As humans, we often irrationally describe human-like behaviors to objects with some, but not all, characteristics (also known as anthropomorphism) — and we’re seeing this occur more and more with AI.
In some instances, anthropomorphism looks like saying ‘please’ and ‘thank you’ when interacting with a chatbot or praising generative AI when the output matches your expectations.
But etiquette aside, the real challenge here is when you see AI ‘reason’ with a simple task (like summarizing this article) then expect it to effectively perform the same on an anthology of complex scientific articles. Or, when you see a model generate an answer about Microsoft’s recent earnings call and expect it to perform market research by providing the model with the same earnings transcripts of 10 other companies.
These seemingly similar tasks are actually very different for models because, as Cassie Kozyrkov puts it, “AI is as creative as a paintbrush.”
The biggest barrier to productivity with AI is human’s ability to use it as a tool.
Anecdotally, we’ve already heard of clients who rolled out Microsoft Copilot licenses, and then scaled back the number of seats because individuals didn’t feel like it added value.
Chances are that those users had a mismatch of expectations between the problems AI is well-suited to solve and reality. And of course, the polished demos look magical, but AI isn’t magic. I’m very familiar with the disappointment felt after the first time you realize ‘Oh, AI isn’t good for that.’
But instead of throwing up your hands and quitting gen AI, you can work on building the right intuition to more effectively understand AI/ML and avoid the pitfalls of anthropomorphism.
Defining intelligence and reasoning for machine learning
We’ve always had a poor definition of intelligence. When a dog begs for treats, is that intelligent? What about when a monkey uses a tool? Is it intelligent that we intuitively know to move our hands away from heat? When computers do these same things, does that make them intelligent?

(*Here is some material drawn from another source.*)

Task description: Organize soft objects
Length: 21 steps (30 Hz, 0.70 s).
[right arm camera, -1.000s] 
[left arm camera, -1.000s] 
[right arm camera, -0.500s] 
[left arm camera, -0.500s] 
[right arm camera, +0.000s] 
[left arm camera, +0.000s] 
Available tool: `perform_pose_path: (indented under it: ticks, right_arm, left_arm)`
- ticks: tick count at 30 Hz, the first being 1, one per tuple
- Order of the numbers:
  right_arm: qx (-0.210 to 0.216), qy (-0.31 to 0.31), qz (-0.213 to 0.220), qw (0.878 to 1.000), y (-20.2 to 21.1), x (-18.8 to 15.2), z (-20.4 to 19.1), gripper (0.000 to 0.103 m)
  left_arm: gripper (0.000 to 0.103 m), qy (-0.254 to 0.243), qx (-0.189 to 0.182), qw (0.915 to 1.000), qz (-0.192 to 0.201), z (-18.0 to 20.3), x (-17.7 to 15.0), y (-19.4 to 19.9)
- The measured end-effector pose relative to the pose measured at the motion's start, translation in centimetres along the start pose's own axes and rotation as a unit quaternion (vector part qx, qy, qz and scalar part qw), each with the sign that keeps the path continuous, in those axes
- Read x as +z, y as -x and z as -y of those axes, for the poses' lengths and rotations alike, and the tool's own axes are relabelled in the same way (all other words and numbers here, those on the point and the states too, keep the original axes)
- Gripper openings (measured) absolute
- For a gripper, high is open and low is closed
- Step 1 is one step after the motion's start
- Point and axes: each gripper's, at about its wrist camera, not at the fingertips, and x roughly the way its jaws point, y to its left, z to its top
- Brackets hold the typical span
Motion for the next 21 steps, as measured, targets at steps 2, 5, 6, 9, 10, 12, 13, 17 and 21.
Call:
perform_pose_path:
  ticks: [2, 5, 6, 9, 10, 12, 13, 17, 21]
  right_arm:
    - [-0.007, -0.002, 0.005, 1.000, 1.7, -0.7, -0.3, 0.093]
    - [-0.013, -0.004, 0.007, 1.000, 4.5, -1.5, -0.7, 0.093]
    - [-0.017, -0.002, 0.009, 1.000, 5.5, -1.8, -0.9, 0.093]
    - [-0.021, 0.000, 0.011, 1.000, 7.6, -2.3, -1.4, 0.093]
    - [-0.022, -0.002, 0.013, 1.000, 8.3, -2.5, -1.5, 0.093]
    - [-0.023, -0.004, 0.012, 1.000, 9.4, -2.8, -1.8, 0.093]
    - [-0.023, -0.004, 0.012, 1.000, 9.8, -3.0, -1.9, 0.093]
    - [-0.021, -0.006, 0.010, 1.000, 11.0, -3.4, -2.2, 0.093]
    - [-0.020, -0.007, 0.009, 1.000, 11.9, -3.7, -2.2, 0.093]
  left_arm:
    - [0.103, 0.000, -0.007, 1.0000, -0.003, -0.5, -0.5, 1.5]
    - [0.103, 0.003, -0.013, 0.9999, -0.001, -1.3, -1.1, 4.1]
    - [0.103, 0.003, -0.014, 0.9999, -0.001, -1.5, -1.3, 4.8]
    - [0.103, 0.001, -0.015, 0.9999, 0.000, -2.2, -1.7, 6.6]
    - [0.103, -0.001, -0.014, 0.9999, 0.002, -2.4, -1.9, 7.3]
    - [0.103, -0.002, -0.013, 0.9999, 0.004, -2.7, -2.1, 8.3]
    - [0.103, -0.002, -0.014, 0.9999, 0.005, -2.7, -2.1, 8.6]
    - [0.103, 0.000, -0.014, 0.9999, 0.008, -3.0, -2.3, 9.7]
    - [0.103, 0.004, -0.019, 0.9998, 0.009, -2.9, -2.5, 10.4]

I used to be (all 12 months ago) in the camp that was against conceding that large language models (LLMs) could ‘reason’.
However, in a recent discussion with a few trusted AI founders, we hypothesized a potential solution: a rubric to describe levels of reasoning.
Much like we have rubrics for reading comprehension or quantitative reasoning, what if we could introduce an AI equivalent? This could be a powerful tool used to communicate to stakeholders an expected level of ‘reasoning’ from an LLM-powered solution, along with examples of what is not realistic.
Humans form unrealistic expectations of AI
We tend to be more forgiving of human mistakes. In fact, self-driving cars are statistically safer than humans. Yet when accidents happen, there’s an uproar.
This exasperates the disappointment when AI solutions fail to perform a task you might have expected a human to perform.
I hear a lot of anecdotal descriptions of AI solutions as a massive army of ‘interns.’ And yet, machines still fail in ways that humans don’t, while far surpassing them at other tasks.
Knowing this, it’s not surprising that we’re seeing fewer than 10% of organizations successfully developing and deploying gen AI projects. Other factors like misalignment with business values and unexpectedly costly data curation efforts are only compounding the challenges that businesses face with AI projects.
One of the keys to combating these challenges and unlocking project success is to equip AI users with better intuition on when and how to use AI.
Using AI training to build intuition
Training is the key to coping with the rapid evolution of AI and redefining our understanding of machine learning (ML) intelligence. AI training can sound pretty vague on its own, but I’ve found that separating it into three different buckets has been useful for most businesses.
- Safety: How to use AI safely and steer clear of new and AI-improved phishing scams.
- Literacy: Understanding what AI is, what to expect of it, and how it might break.
- Readiness: Knowing how to skillfully (and efficiently) leverage AI-powered tools to accomplish work at a higher quality.
Protecting your team with AI safety training is like arming a new cyclist with knee and elbow pads: It might prevent some scrapes but won’t prepare them for the challenges of intense mountain biking. Meanwhile, AI readiness training ensures your team uses AI and ML to their fullest potential.
The more you give your workforce the chance to safely interact with gen AI tools, the more they will build the right intuition for success.
We can only guess what capabilities will be available in the next 12 months, but being able to tie them back to the same rubric (reasoning levels) and knowing what to expect as a result can only better prepare your workforce to succeed.
Know when to say, ‘I don’t know,’ know when to ask for help — and most importantly know when a problem is out of scope for a given AI tool.
Cal Al-Dhubaib is head of AI and data science at Further.